Adjutant General of New Jersey
- In office March 20, 1974 – February 10, 1982
- Preceded by: William R. Sharp
- Succeeded by: Francis R. Gerard

Personal details
- Born: November 10, 1918
- Died: February 20, 2012 (aged 93)

= Wilfred C. Menard Jr. =

United States Army general

Maj. Gen. Wilfred Charles Menard Jr. (November 10, 1918 – February 20, 2012) (ARNG) was the twenty-sixth Adjutant General of New Jersey. Commissioned a US Army 2nd lieutenant in 1942, he served actively with the Army during the Second World War rising to the rank of US Army captain.
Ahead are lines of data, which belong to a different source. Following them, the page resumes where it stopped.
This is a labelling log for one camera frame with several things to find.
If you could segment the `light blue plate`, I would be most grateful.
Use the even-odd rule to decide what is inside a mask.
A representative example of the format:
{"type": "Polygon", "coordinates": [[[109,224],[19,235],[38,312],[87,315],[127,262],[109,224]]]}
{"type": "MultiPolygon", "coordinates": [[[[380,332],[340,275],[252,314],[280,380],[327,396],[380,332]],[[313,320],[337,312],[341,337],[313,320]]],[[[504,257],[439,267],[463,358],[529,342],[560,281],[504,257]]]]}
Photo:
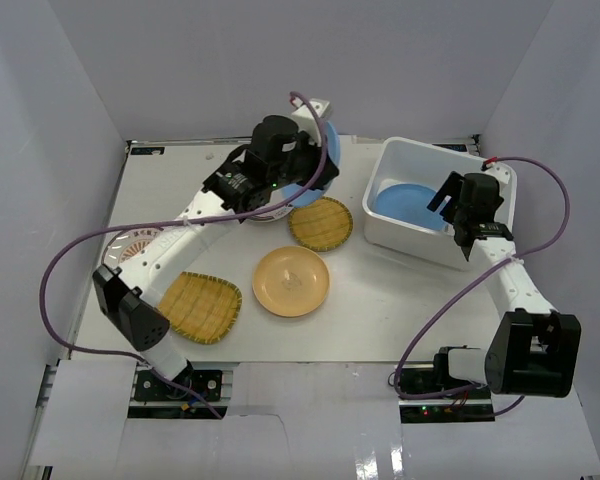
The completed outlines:
{"type": "MultiPolygon", "coordinates": [[[[341,147],[339,135],[330,121],[326,122],[326,137],[328,147],[328,162],[327,165],[332,164],[335,167],[339,167],[341,157],[341,147]]],[[[294,208],[306,207],[318,199],[322,198],[331,186],[332,181],[326,184],[323,189],[306,190],[302,195],[298,196],[288,205],[294,208]]],[[[281,192],[284,199],[288,199],[293,196],[297,191],[301,189],[298,184],[291,184],[282,188],[281,192]]]]}

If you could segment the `white bowl patterned rim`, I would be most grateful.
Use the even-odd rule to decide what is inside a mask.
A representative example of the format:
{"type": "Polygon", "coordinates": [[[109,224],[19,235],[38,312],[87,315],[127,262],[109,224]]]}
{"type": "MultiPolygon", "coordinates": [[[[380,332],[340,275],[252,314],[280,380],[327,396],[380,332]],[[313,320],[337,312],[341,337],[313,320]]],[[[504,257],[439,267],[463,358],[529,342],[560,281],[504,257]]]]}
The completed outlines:
{"type": "Polygon", "coordinates": [[[271,223],[289,215],[294,207],[290,204],[275,204],[260,207],[252,212],[246,220],[251,223],[271,223]]]}

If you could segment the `tan bear plate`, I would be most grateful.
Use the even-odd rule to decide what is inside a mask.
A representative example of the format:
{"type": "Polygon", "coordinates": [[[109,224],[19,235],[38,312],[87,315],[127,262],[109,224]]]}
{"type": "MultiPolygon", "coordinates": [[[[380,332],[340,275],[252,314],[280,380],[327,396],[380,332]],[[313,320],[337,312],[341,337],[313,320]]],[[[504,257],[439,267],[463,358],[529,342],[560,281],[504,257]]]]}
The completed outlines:
{"type": "Polygon", "coordinates": [[[256,265],[252,290],[259,304],[283,318],[317,310],[329,294],[331,278],[325,261],[301,246],[272,250],[256,265]]]}

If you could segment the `fan-shaped bamboo tray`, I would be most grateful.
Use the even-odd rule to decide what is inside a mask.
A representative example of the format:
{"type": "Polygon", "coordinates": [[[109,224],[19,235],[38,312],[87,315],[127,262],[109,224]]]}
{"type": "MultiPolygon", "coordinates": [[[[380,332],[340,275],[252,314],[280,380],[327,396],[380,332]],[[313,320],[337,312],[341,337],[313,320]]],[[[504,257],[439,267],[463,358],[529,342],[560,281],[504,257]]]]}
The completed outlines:
{"type": "Polygon", "coordinates": [[[223,340],[234,327],[242,293],[233,283],[210,275],[182,272],[169,286],[157,309],[171,329],[198,344],[223,340]]]}

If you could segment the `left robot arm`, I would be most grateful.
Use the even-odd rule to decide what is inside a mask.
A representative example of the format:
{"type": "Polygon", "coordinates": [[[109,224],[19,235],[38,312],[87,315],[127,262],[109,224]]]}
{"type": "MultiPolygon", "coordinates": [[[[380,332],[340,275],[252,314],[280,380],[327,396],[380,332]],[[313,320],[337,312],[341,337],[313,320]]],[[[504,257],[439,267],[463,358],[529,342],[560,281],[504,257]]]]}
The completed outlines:
{"type": "Polygon", "coordinates": [[[140,358],[158,373],[157,387],[179,399],[192,367],[169,332],[158,305],[176,278],[216,240],[259,214],[274,191],[303,205],[320,198],[339,174],[340,142],[328,121],[306,108],[269,115],[248,143],[232,150],[207,177],[175,225],[161,228],[144,251],[117,267],[99,266],[93,284],[101,312],[140,358]]]}

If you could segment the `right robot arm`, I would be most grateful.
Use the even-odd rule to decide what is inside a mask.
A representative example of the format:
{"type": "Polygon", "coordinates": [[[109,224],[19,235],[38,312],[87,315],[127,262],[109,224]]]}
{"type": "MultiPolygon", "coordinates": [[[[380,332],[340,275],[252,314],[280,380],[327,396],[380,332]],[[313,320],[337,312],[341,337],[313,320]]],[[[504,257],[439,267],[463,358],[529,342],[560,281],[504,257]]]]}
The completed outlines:
{"type": "Polygon", "coordinates": [[[558,312],[536,288],[511,232],[495,219],[503,201],[496,178],[453,172],[428,205],[453,227],[465,259],[491,272],[485,286],[501,317],[488,348],[441,349],[447,364],[433,371],[431,384],[446,399],[468,382],[495,394],[563,398],[571,390],[580,322],[558,312]]]}

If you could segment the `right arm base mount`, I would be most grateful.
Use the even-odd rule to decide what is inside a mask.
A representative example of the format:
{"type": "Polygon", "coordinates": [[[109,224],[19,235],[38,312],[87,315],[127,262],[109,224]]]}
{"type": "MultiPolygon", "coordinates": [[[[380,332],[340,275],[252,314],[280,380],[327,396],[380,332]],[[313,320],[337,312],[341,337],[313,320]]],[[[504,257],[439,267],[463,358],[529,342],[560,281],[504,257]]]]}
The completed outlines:
{"type": "MultiPolygon", "coordinates": [[[[431,362],[407,365],[400,376],[401,391],[412,395],[439,393],[467,385],[469,382],[443,378],[431,362]]],[[[399,413],[402,425],[495,421],[491,392],[486,387],[433,399],[400,400],[399,413]]]]}

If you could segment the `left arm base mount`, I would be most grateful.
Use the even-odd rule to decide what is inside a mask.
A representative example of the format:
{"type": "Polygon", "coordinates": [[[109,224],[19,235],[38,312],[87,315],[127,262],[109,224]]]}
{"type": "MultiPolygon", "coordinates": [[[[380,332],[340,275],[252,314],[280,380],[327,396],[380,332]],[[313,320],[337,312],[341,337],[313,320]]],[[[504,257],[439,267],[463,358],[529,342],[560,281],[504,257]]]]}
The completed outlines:
{"type": "Polygon", "coordinates": [[[225,373],[219,369],[195,369],[177,379],[165,381],[152,370],[138,370],[134,380],[131,399],[142,407],[184,406],[185,412],[208,413],[200,401],[204,399],[213,407],[227,403],[230,384],[225,373]]]}
He continued to serve thereafter as a reserve officer in the New Jersey Army National Guard, which he commanded from 1974 to 1982. A graduate of the United States Army Field Artillery School, the United States Army Tank Destroyer School, and the United States Army War College, Menard was an experienced artillery officer. During his service with the Guard, he was briefly reactivated at the rank of Lieutenant Colonel for the Berlin Crisis of 1961. Born in Trenton, NJ, Maj. Gen. Menard was a lifelong resident of central New Jersey. His many military awards and decorations include the Distinguished Service Medal (US Army) and the Legion of Merit.